(Task requirements):
Your answer must be only the lines below from the one containing "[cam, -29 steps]" through the one containing "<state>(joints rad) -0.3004", copied exactly, with the pictures left out.

_ _ _

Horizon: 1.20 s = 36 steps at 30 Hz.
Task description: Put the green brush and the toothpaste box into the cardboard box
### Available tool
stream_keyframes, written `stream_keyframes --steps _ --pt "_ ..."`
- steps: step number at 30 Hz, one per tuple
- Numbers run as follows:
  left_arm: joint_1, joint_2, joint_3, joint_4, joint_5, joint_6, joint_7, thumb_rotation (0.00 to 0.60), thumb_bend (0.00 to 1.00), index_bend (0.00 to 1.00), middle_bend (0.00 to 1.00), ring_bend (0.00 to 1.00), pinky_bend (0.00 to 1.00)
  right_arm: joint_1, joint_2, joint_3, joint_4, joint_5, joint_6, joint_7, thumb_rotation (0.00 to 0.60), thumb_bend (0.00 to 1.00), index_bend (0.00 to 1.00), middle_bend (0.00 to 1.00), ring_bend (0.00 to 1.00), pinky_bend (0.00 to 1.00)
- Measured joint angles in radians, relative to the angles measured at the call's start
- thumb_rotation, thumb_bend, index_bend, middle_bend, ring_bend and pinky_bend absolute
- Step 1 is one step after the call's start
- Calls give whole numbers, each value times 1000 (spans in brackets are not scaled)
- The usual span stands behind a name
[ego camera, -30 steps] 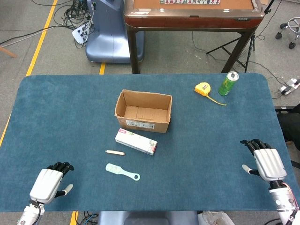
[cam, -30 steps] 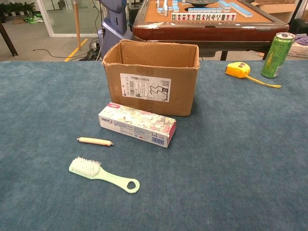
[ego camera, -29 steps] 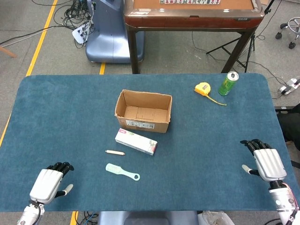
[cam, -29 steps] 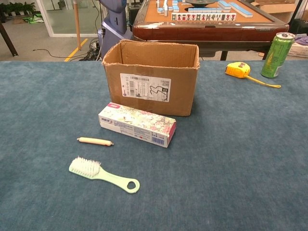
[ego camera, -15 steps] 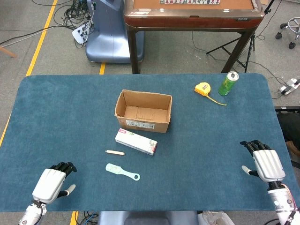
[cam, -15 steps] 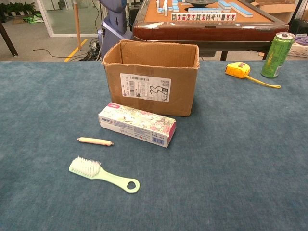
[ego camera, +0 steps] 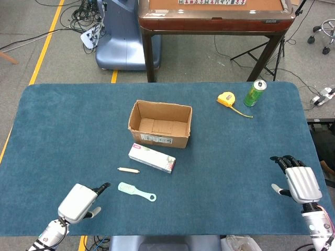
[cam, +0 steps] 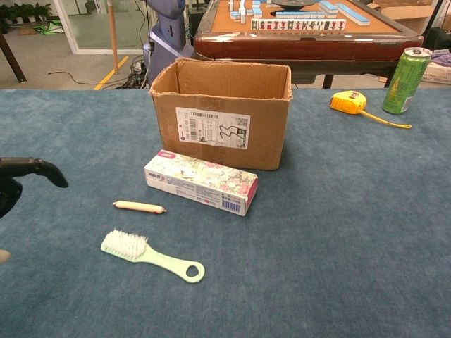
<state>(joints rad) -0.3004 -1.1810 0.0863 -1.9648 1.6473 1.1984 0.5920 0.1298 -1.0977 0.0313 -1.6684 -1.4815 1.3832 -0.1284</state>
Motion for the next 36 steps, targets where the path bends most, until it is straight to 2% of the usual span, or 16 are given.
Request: stream_keyframes --steps 2,7,10,14,25,36 --pt "-30 -4 -7 -16 -7 -51 0 600 109 271 996 998 1000 -3 5 1 -1 -3 6 12 600 2 270 334 217 375" --pt "-112 -26 -33 -41 -47 -179 -18 600 103 349 1000 1000 1000 -7 17 3 -2 -9 16 36 600 1 270 333 217 375" --pt "-151 -67 -53 -36 -72 -222 -10 600 95 398 1000 1000 1000 -11 24 3 -3 -16 25 49 600 1 270 333 217 375" --pt "-180 -135 -78 -11 -113 -246 14 600 94 431 1000 1000 1000 -17 32 3 -4 -23 38 68 600 1 270 334 217 375" --pt "-261 -282 -116 76 -311 -315 156 600 95 431 1000 1000 1000 -26 53 8 -1 -31 55 113 600 1 270 334 217 375" --pt "-324 -371 -132 167 -453 -309 208 600 119 446 1000 1000 1000 -25 55 9 0 -31 49 118 600 1 270 333 217 375"
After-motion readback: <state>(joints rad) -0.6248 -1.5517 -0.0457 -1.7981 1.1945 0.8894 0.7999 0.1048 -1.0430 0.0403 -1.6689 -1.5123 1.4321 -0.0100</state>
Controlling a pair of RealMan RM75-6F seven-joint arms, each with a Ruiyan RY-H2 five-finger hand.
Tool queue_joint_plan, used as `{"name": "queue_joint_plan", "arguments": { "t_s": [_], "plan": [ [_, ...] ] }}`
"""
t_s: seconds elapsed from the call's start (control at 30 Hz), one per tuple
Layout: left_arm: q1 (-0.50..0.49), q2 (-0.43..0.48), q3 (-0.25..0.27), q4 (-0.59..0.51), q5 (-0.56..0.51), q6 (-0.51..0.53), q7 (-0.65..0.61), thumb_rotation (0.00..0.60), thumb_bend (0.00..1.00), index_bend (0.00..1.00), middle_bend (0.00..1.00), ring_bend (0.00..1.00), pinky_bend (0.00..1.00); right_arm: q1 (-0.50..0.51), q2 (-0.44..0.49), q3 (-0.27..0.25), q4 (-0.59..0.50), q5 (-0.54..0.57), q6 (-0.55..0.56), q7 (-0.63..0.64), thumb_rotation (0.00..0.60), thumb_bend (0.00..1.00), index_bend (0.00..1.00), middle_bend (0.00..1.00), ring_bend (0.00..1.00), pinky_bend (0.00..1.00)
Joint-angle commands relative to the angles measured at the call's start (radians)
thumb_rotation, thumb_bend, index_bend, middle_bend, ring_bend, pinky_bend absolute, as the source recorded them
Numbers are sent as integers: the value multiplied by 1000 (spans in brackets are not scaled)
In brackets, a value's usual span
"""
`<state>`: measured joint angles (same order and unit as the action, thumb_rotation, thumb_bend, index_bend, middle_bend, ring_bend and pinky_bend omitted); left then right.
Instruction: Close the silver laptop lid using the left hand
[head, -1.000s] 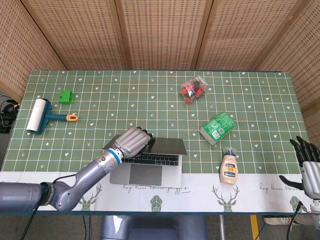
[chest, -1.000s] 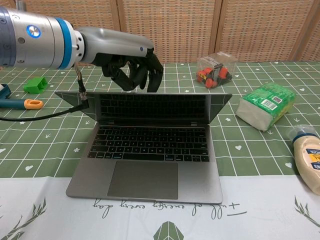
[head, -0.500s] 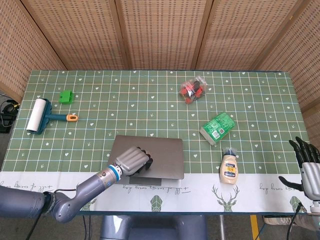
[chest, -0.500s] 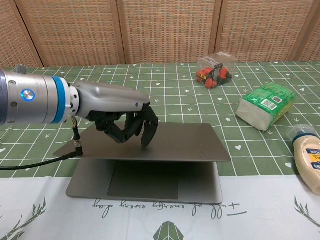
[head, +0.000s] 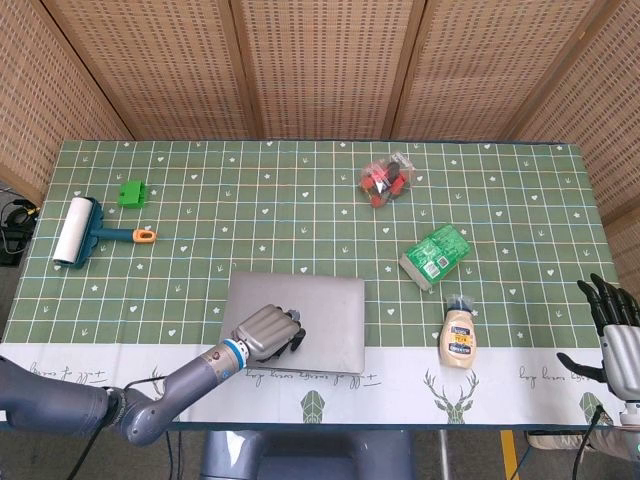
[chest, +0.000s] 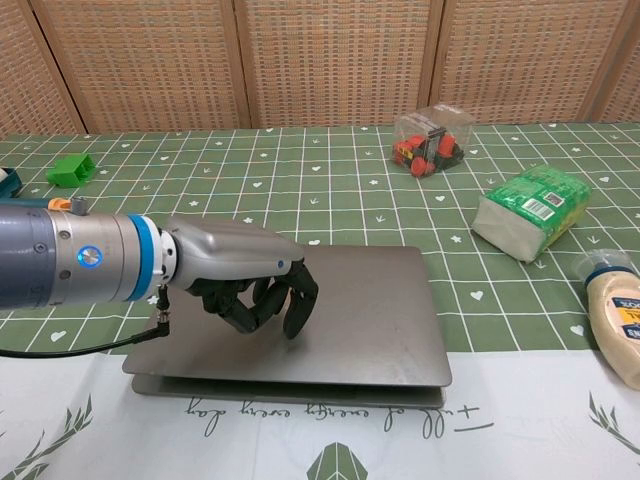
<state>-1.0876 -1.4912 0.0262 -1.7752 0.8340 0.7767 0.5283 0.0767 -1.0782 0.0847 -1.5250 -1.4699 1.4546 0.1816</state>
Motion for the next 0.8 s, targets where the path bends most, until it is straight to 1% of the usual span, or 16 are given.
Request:
{"name": "queue_joint_plan", "arguments": {
  "t_s": [0.03,0.3,0.47,0.5,0.53,0.57,0.6,0.63,0.7,0.73,0.77,0.8],
  "plan": [
    [-3,-18,13,16,-9,-2,12,600,1000,483,391,345,358,0,0,0,0,1,-1,1,600,15,0,0,0,0],
    [-7,-39,24,31,-19,7,31,600,1000,483,391,345,358,0,1,1,0,1,0,2,600,15,0,0,0,0],
    [1,-23,18,14,-7,29,23,600,999,475,385,345,355,-1,1,0,-1,-1,2,-1,600,15,0,0,0,0],
    [7,-15,15,6,2,42,19,600,979,465,375,342,351,-1,1,0,-1,-2,3,-1,600,15,0,0,0,0],
    [13,-6,12,-3,13,55,14,600,953,454,364,335,344,-1,0,-1,-1,-2,3,-2,600,15,0,0,0,0],
    [20,4,8,-15,25,70,9,600,892,429,334,313,330,-1,0,-1,-2,-2,3,-2,600,15,0,0,0,0],
    [32,18,3,-31,41,93,1,600,811,390,287,274,307,-1,0,-1,-2,-3,3,-3,600,15,0,0,0,0],
    [44,32,1,-49,59,115,-7,600,754,356,245,241,281,-1,0,-1,-2,-3,3,-3,600,15,0,0,0,0],
    [79,64,1,-86,107,178,-22,600,581,227,85,109,163,-1,-1,-2,-2,-4,3,-4,600,15,0,0,0,0],
    [99,76,5,-99,135,213,-24,600,530,180,46,68,113,0,-1,-2,-1,-6,3,-4,600,15,0,0,0,0],
    [120,86,11,-108,165,253,-23,600,463,112,8,23,53,0,-1,-2,-1,-7,2,-4,600,15,0,0,0,0],
    [144,94,19,-115,195,296,-18,600,401,55,0,1,15,1,-1,-2,1,-7,2,-4,600,15,0,0,0,0]
  ]
}}
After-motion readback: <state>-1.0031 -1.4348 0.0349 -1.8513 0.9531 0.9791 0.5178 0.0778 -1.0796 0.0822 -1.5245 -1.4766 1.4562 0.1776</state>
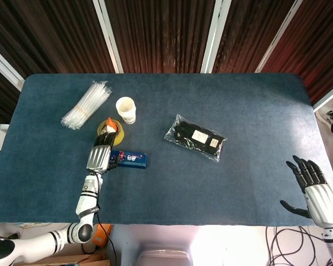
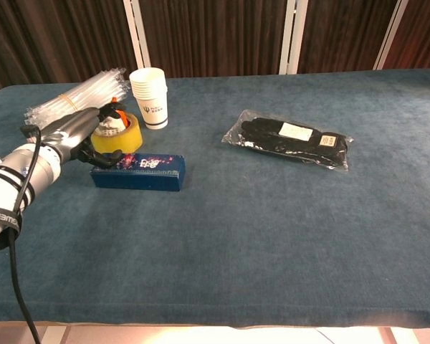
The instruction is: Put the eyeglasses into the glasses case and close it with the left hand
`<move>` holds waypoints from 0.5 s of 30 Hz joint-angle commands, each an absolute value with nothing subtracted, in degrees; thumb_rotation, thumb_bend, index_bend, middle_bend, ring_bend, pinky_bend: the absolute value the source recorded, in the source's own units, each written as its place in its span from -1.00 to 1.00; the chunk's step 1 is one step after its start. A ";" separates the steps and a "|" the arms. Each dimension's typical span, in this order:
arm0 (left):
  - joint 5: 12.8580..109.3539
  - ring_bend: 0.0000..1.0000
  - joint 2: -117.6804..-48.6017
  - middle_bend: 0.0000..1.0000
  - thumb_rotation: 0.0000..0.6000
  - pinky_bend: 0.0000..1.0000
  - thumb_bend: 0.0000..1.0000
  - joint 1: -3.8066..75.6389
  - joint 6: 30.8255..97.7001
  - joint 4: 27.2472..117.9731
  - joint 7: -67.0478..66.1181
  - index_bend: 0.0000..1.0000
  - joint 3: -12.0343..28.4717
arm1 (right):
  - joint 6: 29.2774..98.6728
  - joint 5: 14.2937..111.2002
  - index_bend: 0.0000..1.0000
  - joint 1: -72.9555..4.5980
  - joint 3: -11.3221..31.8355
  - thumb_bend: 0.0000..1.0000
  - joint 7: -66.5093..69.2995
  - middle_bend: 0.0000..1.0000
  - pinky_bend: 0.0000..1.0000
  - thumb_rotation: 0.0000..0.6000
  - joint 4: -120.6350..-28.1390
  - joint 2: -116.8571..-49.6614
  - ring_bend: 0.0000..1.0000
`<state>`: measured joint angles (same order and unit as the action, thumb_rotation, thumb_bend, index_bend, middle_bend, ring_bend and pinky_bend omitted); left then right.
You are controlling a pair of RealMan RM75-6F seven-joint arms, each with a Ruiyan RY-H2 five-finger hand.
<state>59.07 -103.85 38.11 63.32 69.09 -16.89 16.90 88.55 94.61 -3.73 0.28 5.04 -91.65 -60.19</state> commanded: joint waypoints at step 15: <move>82.57 -1.00 -70.83 -1.00 1.00 -0.90 -0.17 11.15 91.63 91.27 -6.42 -1.00 -5.70 | 83.28 90.89 -1.00 -5.57 1.05 -0.44 -1.61 -1.00 -1.00 1.00 -92.75 -62.37 -1.00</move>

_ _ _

(Answer box):
[cam, -29 steps] 
[ego camera, -15 steps] 
[cam, -15 steps] 
[ego camera, +0 steps] 
[cam, +0 steps] 
<state>(joints rad) -0.3004 -1.1810 0.0863 -1.9648 1.6473 1.1984 0.5920 0.1298 -1.0977 0.0313 -1.6684 -1.4815 1.3832 -0.1284</state>

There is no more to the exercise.